A verbatim restatement of the data, free of pictures, is what you should output.

BEGIN Entries provided

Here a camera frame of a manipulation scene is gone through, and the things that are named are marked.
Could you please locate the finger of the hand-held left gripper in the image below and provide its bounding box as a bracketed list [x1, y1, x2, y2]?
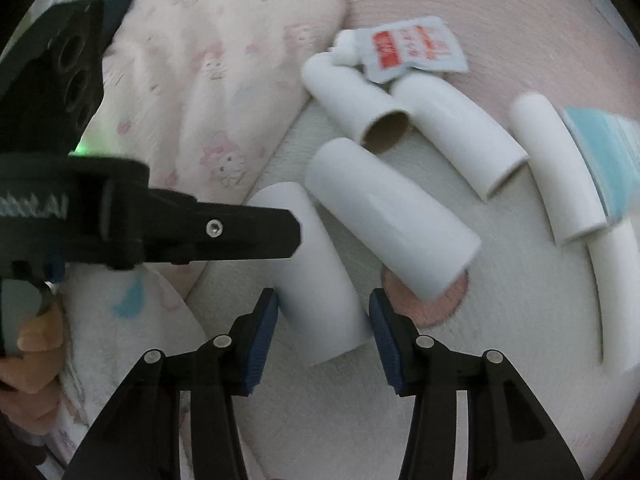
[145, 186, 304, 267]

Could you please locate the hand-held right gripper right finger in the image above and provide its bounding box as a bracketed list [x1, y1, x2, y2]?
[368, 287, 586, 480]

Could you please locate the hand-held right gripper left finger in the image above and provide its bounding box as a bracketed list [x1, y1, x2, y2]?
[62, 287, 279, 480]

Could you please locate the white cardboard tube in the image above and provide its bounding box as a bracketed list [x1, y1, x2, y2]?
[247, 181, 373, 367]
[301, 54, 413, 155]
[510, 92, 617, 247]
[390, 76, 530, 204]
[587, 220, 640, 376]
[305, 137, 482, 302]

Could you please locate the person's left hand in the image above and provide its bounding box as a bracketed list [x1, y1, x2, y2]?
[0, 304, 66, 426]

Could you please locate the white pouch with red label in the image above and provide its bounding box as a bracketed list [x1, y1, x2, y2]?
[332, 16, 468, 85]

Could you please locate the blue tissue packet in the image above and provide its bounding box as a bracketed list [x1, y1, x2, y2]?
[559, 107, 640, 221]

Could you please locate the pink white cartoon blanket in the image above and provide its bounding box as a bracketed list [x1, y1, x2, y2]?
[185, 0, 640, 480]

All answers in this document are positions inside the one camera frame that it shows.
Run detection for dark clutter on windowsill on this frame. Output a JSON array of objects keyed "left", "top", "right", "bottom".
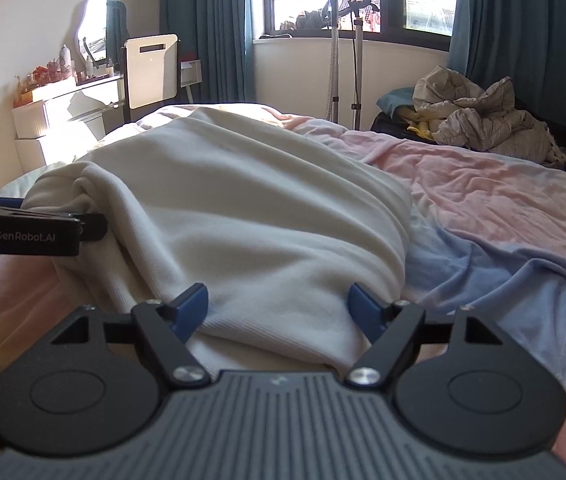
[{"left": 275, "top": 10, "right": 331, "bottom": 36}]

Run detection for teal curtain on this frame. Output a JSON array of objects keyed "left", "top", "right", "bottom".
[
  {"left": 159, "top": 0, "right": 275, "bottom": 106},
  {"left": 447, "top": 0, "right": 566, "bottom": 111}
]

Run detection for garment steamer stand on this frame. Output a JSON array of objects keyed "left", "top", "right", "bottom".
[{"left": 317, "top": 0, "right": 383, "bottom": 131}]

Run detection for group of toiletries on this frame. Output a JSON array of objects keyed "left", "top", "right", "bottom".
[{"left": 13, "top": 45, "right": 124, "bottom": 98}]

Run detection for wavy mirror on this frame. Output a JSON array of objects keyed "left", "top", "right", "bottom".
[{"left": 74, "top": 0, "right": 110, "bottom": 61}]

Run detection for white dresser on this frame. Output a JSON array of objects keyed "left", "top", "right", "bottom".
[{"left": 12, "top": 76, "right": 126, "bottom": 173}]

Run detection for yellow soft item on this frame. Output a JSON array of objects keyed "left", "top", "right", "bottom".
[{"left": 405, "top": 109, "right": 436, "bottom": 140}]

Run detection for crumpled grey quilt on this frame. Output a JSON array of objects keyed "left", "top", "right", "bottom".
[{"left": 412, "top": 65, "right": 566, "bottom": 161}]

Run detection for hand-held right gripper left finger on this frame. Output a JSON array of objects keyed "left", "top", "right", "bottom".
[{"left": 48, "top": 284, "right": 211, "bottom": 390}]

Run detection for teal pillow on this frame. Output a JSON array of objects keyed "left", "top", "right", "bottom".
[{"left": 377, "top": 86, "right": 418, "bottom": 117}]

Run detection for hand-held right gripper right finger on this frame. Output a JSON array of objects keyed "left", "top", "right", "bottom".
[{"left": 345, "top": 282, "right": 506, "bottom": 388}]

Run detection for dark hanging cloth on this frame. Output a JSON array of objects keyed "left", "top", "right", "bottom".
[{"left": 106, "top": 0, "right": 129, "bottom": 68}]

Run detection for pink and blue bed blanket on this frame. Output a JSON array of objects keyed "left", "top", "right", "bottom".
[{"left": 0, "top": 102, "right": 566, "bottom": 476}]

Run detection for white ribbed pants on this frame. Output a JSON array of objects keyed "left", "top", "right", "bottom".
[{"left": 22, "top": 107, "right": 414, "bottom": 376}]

END Entries provided

Exercise solution.
Here a camera frame of a manipulation scene is gone through, and the things that are named are marked.
Could you please locate the finger of the hand-held left gripper in the image below and provide its bounding box as a bracketed list [x1, y1, x2, y2]?
[145, 186, 304, 267]

Could you please locate the hand-held right gripper right finger in the image above and provide its bounding box as a bracketed list [x1, y1, x2, y2]?
[368, 287, 586, 480]

Could you please locate the hand-held right gripper left finger in the image above and provide its bounding box as a bracketed list [x1, y1, x2, y2]?
[62, 287, 279, 480]

Could you please locate the white cardboard tube in the image above and provide its bounding box as a bracketed list [x1, y1, x2, y2]?
[247, 181, 373, 367]
[301, 54, 413, 155]
[510, 92, 617, 247]
[390, 76, 530, 204]
[587, 220, 640, 376]
[305, 137, 482, 302]

Could you please locate the person's left hand in the image above and provide its bounding box as a bracketed list [x1, y1, x2, y2]?
[0, 304, 66, 426]

Could you please locate the white pouch with red label in the image above and provide its bounding box as a bracketed list [x1, y1, x2, y2]?
[332, 16, 468, 85]

Could you please locate the blue tissue packet in the image above and provide its bounding box as a bracketed list [x1, y1, x2, y2]?
[559, 107, 640, 221]

Could you please locate the pink white cartoon blanket in the image above and provide its bounding box as a bracketed list [x1, y1, x2, y2]?
[185, 0, 640, 480]

All answers in this document are positions inside the one camera frame that it shows.
Run detection for dark clutter on windowsill on this frame. Output a JSON array of objects keyed "left", "top", "right", "bottom".
[{"left": 275, "top": 10, "right": 331, "bottom": 36}]

Run detection for teal curtain on this frame. Output a JSON array of objects keyed "left", "top", "right", "bottom".
[
  {"left": 159, "top": 0, "right": 275, "bottom": 106},
  {"left": 447, "top": 0, "right": 566, "bottom": 111}
]

Run detection for garment steamer stand on this frame. Output a JSON array of objects keyed "left", "top", "right", "bottom".
[{"left": 317, "top": 0, "right": 383, "bottom": 131}]

Run detection for group of toiletries on this frame. Output a JSON array of objects keyed "left", "top", "right", "bottom".
[{"left": 13, "top": 45, "right": 124, "bottom": 98}]

Run detection for wavy mirror on this frame. Output a JSON array of objects keyed "left", "top", "right", "bottom".
[{"left": 74, "top": 0, "right": 110, "bottom": 61}]

Run detection for white dresser on this frame. Output a JSON array of objects keyed "left", "top", "right", "bottom".
[{"left": 12, "top": 76, "right": 126, "bottom": 173}]

Run detection for yellow soft item on this frame. Output a JSON array of objects keyed "left", "top", "right", "bottom".
[{"left": 405, "top": 109, "right": 436, "bottom": 140}]

Run detection for crumpled grey quilt on this frame. Output a JSON array of objects keyed "left", "top", "right", "bottom".
[{"left": 412, "top": 65, "right": 566, "bottom": 161}]

Run detection for hand-held right gripper left finger on this frame. Output a JSON array of objects keyed "left", "top", "right", "bottom".
[{"left": 48, "top": 284, "right": 211, "bottom": 390}]

Run detection for teal pillow on this frame. Output a JSON array of objects keyed "left", "top", "right", "bottom".
[{"left": 377, "top": 86, "right": 418, "bottom": 117}]

Run detection for hand-held right gripper right finger on this frame. Output a JSON array of objects keyed "left", "top", "right", "bottom".
[{"left": 345, "top": 282, "right": 506, "bottom": 388}]

Run detection for dark hanging cloth on this frame. Output a JSON array of objects keyed "left", "top", "right", "bottom".
[{"left": 106, "top": 0, "right": 129, "bottom": 68}]

Run detection for pink and blue bed blanket on this frame. Output a JSON array of objects keyed "left", "top", "right", "bottom".
[{"left": 0, "top": 102, "right": 566, "bottom": 476}]

Run detection for white ribbed pants on this frame. Output a JSON array of objects keyed "left", "top", "right", "bottom".
[{"left": 22, "top": 107, "right": 414, "bottom": 376}]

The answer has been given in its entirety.